__Instructions for the task__:
From the first line to the last, return the data exactly as it stands.

__Supplied material__:
******************************
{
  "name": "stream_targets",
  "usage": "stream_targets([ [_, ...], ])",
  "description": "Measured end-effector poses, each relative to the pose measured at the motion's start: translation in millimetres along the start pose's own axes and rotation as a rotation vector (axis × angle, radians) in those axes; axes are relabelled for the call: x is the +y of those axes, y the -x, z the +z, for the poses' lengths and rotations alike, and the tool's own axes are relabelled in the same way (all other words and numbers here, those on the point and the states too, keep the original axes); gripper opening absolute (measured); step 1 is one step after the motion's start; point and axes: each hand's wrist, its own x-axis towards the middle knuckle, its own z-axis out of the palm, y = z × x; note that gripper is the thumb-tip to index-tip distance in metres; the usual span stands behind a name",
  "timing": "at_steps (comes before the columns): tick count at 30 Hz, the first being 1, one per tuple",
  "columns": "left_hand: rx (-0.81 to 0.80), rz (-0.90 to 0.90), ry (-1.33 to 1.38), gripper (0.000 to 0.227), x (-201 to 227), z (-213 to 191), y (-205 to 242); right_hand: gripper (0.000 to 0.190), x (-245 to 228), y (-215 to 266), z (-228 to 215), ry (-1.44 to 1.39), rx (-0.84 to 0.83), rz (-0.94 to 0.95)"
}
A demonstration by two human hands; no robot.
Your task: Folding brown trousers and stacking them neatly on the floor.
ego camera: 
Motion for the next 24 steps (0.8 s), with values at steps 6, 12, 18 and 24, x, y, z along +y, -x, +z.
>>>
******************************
__Written answer__:
{
  "name": "stream_targets",
  "usage": "stream_targets([ [_, ...], ])",
  "description": "Measured end-effector poses, each relative to the pose measured at the motion's start: translation in millimetres along the start pose's own axes and rotation as a rotation vector (axis × angle, radians) in those axes; axes are relabelled for the call: x is the +y of those axes, y the -x, z the +z, for the poses' lengths and rotations alike, and the tool's own axes are relabelled in the same way (all other words and numbers here, those on the point and the states too, keep the original axes); gripper opening absolute (measured); step 1 is one step after the motion's start; point and axes: each hand's wrist, its own x-axis towards the middle knuckle, its own z-axis out of the palm, y = z × x; note that gripper is the thumb-tip to index-tip distance in metres; the usual span stands behind a name",
  "timing": "at_steps (comes before the columns): tick count at 30 Hz, the first being 1, one per tuple",
  "columns": "left_hand: rx (-0.81 to 0.80), rz (-0.90 to 0.90), ry (-1.33 to 1.38), gripper (0.000 to 0.227), x (-201 to 227), z (-213 to 191), y (-205 to 242); right_hand: gripper (0.000 to 0.190), x (-245 to 228), y (-215 to 266), z (-228 to 215), ry (-1.44 to 1.39), rx (-0.84 to 0.83), rz (-0.94 to 0.95)"
}
A demonstration by two human hands; no robot.
Your task: Folding brown trousers and stacking them neatly on the floor.
ego camera: 
Motion for the next 24 steps (0.8 s), with values at steps 6, 12, 18 and 24, x, y, z along +y, -x, +z.
>>>

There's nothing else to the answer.